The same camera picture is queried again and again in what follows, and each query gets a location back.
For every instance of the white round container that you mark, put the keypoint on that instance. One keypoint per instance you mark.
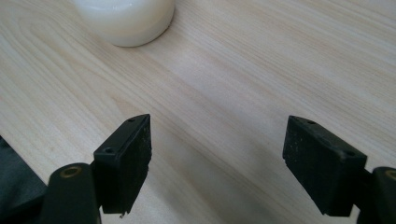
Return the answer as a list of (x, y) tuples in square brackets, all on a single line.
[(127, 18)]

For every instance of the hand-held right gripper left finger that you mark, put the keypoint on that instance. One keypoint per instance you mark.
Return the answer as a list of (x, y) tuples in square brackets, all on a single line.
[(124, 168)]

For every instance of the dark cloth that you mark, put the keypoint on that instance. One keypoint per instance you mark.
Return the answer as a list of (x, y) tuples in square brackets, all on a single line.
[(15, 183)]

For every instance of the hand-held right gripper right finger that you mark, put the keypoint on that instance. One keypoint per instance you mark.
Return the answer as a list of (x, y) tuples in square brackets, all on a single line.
===============
## Activity
Retype exactly, please, each line from the line that contains "For every instance of the dark" through the last line of the entries above, with nothing added.

## Your response
For every instance of the dark cloth that you mark, put the keypoint on that instance. One keypoint per instance you mark.
Return the answer as a list of (x, y) tuples in square brackets, all on a single line.
[(15, 183)]

For every instance of the hand-held right gripper right finger that you mark, put the keypoint on that instance. One keypoint per instance you mark.
Return the answer as a list of (x, y) tuples in square brackets, all on a single line.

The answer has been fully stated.